Il y a un avant et un après-Covid. On sait que le monde qui vient consacrera le règne de l’intelligence artificielle (I.A.) Avis donc de tempête pour les pays qui décrochent d’avoir raté le tournant technologique.
Au rythme actuel de l’accélération des mutations économiques, ils finiront par ne plus apparaître sur les écrans radars du monde qui arrive. Bref, ils sortiront de l’Histoire sans laisser la moindre empreinte. La menace ne vaut pas que pour les autres. Les signes de déclin économique et de déchéance morale se multiplient chez nous au point que cela nous fait craindre le pire.

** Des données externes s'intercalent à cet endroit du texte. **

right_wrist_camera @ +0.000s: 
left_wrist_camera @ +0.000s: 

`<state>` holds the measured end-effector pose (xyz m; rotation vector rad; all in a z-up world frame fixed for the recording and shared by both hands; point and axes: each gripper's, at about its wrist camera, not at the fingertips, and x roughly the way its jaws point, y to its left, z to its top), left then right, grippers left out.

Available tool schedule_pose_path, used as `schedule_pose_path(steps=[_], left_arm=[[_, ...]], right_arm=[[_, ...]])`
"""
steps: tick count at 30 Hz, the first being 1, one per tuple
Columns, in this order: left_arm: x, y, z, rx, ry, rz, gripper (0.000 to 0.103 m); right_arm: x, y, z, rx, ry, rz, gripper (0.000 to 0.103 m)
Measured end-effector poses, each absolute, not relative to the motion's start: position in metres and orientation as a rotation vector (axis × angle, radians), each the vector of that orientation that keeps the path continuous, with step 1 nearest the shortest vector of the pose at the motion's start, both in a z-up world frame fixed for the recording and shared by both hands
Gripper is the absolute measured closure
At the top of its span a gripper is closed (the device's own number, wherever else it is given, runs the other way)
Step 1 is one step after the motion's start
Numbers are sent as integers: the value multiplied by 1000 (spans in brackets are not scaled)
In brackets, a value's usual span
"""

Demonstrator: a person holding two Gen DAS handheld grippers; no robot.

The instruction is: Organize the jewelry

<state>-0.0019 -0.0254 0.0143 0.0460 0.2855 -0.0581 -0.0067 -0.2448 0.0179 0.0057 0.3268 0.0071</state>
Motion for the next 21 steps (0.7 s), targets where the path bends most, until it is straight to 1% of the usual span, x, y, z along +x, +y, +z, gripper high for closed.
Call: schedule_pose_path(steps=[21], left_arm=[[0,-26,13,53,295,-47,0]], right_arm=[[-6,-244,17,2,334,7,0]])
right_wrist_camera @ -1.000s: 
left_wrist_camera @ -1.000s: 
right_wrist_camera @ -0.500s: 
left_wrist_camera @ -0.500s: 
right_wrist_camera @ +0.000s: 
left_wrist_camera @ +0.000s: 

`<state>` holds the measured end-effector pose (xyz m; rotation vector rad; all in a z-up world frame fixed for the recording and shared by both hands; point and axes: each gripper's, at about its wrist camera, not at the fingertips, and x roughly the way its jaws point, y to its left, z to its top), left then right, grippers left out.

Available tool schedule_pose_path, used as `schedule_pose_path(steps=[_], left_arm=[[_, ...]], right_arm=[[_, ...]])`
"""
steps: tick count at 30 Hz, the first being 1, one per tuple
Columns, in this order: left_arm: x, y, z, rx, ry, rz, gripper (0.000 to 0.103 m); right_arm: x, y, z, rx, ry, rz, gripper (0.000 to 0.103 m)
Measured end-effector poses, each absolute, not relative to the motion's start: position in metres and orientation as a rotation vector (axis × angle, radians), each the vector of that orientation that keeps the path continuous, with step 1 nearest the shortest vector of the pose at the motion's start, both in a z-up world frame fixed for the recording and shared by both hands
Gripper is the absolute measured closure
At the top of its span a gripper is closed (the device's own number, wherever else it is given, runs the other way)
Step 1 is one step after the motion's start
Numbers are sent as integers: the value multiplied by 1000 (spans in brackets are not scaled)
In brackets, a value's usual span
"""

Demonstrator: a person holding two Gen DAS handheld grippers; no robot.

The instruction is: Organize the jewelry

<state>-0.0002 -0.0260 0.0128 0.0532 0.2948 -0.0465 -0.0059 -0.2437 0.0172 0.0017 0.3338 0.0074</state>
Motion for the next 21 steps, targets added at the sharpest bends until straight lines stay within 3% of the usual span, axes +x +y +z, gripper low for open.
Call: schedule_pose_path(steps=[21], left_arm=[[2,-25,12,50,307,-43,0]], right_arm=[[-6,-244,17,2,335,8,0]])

Le pays va très mal. Il vit sous perfusion financière internationale sans que cela ait redressé, si peu que ce soit, la courbe d’investissement pas plus que celle de satisfaction collective. Exit la classe moyenne, épine dorsale de la nation et principale force de régulation économique et de stabilité sociale. Les pauvres sont devenus plus pauvres. Quant aux damnés de la terre, ils ne pouvaient imaginer, dix ans après la révolution, qu’ils allaient vivre un tel calvaire.
Notre décrochage ne date pas d’aujourd’hui. Il est inscrit dans les statistiques du chômage qui explose, des exportations industrielles qui battent de l’aile, de l’investissement qui s’effondre, de la productivité qui poursuit sa chute inexorable, de la fuite des cerveaux qui prend des proportions alarmantes. Le pays n’est plus immunisé contre la misère, la pauvreté, les maladies infectieuses, l’analphabétisme, l’exclusion et la marginalisation. Plus de 30% de la population vit sous le seuil de pauvreté sans que les autres aient de vraies raisons d’espérer.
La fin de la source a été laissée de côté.